Termite mounds are scattered across Botswana’s plains and bushes. They are one of nature’s greatest wonders. These enormous structures are built by millions of blind termites, who often reach heights of six feet. They are the insect equivalent of the workers and architects of Egypt’s Pyramids.
The speed with which termites build their ‘city’ is fantastic. They can create tons of soil in a matter of seconds, and inside, they construct the queen’s cell, the brood galleries and food stores, and fungus combs. The different shapes and sizes of the mounds sparked our imagination as we drove through the area. They looked like sculptures, with Queen Victoria and a Roman Senator here and there.

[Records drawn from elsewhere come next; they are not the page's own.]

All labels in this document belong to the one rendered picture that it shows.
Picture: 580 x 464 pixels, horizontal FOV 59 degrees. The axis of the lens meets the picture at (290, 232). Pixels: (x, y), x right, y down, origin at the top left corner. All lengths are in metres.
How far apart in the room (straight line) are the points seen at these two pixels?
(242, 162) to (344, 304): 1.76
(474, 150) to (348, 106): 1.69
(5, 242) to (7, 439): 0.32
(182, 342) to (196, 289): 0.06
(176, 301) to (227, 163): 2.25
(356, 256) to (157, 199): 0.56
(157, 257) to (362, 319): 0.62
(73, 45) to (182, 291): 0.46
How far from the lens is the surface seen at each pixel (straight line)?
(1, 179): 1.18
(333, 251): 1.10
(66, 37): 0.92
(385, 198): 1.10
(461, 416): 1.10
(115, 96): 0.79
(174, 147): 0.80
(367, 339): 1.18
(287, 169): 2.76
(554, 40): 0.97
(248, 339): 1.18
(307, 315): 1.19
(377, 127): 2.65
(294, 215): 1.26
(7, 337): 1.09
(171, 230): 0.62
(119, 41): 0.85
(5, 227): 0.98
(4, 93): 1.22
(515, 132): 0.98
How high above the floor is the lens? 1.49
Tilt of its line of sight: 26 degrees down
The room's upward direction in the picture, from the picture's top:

We had two close encounters in Selinda Camp with large animals. Our hosts dismissed them as a regular occurrence, but they were anything but for us. The staff, who were always helpful, set up a dinner table on the deck of our tent after we arrived, exhausted and hungry from our long flight. The staff set the table for us on the patio outside our tent. We were tired and hungry after a long flight.
We grabbed a torch, pointed it in the distance, and were surprised to see a vast hippopotamus eating rich grass just a few yards below our veranda. He was oblivious to our presence.
The second beast appeared as we drove out of the camp the following day. As we turned the corner on our drive just yards from the front of the center, we were once again surprised to see the elephant. We could have almost reached out to touch him.